● Task objective
The lines you need are those holding the word "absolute"; pull them from the material.
Data extract START
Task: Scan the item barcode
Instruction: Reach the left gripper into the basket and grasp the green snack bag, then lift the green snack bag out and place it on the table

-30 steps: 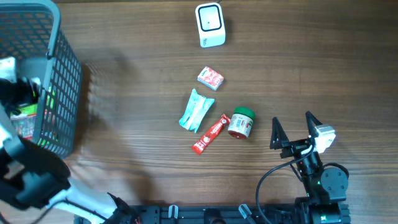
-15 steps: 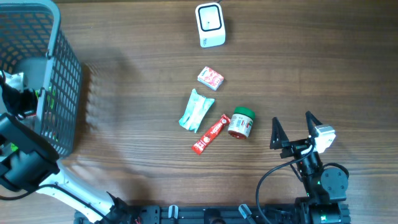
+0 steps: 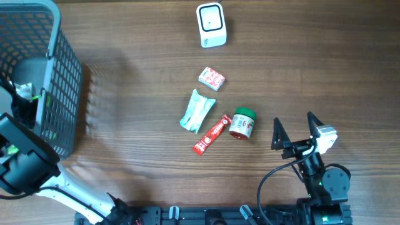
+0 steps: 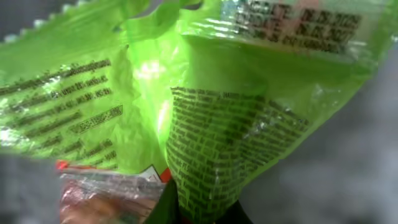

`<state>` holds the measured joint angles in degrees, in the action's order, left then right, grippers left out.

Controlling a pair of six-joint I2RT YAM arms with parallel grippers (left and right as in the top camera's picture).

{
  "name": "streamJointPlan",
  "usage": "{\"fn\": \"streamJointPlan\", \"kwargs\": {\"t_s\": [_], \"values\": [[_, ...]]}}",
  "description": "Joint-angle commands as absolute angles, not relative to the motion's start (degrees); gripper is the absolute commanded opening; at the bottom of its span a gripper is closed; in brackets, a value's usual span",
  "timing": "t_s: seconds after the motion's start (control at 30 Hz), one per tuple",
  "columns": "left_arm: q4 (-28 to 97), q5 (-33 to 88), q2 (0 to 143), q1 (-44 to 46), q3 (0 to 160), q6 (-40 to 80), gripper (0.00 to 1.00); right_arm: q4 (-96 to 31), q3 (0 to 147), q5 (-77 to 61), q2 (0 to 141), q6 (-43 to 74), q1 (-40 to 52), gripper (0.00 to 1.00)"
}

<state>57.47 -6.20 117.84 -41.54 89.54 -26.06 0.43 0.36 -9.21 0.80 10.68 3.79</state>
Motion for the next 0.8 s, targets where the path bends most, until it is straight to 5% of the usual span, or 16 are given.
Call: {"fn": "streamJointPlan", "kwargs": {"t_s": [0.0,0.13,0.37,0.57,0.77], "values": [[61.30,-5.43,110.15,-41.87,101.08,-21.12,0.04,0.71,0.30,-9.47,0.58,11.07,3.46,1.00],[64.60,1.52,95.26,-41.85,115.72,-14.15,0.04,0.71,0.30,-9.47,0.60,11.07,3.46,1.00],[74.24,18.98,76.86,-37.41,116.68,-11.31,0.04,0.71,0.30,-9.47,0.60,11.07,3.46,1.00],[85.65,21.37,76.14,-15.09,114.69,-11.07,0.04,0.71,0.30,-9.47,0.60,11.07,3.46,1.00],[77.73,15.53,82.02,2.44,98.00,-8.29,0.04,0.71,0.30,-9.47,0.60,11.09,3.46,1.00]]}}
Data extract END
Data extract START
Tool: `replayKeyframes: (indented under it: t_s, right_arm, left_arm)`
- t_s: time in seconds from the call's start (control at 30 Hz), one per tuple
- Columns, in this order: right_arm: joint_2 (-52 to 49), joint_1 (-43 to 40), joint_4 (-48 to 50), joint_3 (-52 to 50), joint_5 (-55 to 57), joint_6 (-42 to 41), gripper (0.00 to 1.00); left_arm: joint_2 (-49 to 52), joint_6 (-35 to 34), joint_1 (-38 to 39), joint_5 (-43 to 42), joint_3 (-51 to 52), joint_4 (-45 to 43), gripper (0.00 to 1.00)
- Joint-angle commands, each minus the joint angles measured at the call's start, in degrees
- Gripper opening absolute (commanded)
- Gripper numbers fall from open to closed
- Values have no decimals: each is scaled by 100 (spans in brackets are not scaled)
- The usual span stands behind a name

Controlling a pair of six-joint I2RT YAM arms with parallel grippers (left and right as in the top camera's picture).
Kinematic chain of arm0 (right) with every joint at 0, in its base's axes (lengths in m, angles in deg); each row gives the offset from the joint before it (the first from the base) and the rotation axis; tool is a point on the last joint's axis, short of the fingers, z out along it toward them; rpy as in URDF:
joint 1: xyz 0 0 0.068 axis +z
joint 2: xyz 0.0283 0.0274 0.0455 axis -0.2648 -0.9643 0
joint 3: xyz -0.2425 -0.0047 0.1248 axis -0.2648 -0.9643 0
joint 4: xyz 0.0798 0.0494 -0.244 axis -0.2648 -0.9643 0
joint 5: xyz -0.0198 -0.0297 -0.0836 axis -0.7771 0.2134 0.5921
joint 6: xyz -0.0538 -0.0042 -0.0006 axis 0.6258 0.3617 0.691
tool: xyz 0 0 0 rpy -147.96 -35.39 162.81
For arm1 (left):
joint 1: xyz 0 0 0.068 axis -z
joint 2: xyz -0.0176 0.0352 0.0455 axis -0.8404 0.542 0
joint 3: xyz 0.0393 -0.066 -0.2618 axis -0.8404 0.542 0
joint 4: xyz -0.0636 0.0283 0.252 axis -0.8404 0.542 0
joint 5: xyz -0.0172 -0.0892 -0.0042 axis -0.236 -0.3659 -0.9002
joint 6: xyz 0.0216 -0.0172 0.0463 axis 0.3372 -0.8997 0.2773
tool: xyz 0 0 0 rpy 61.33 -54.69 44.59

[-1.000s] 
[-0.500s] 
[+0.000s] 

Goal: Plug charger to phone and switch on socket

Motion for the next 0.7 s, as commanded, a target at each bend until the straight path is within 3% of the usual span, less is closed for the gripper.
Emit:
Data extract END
● Exercise answer
  "description": "Joint-angle commands as absolute angles, not relative to the motion's start (degrees); gripper is the absolute commanded opening; at the bottom of its span a gripper is closed; in brackets, a value's usual span",
- Gripper opening absolute (commanded)

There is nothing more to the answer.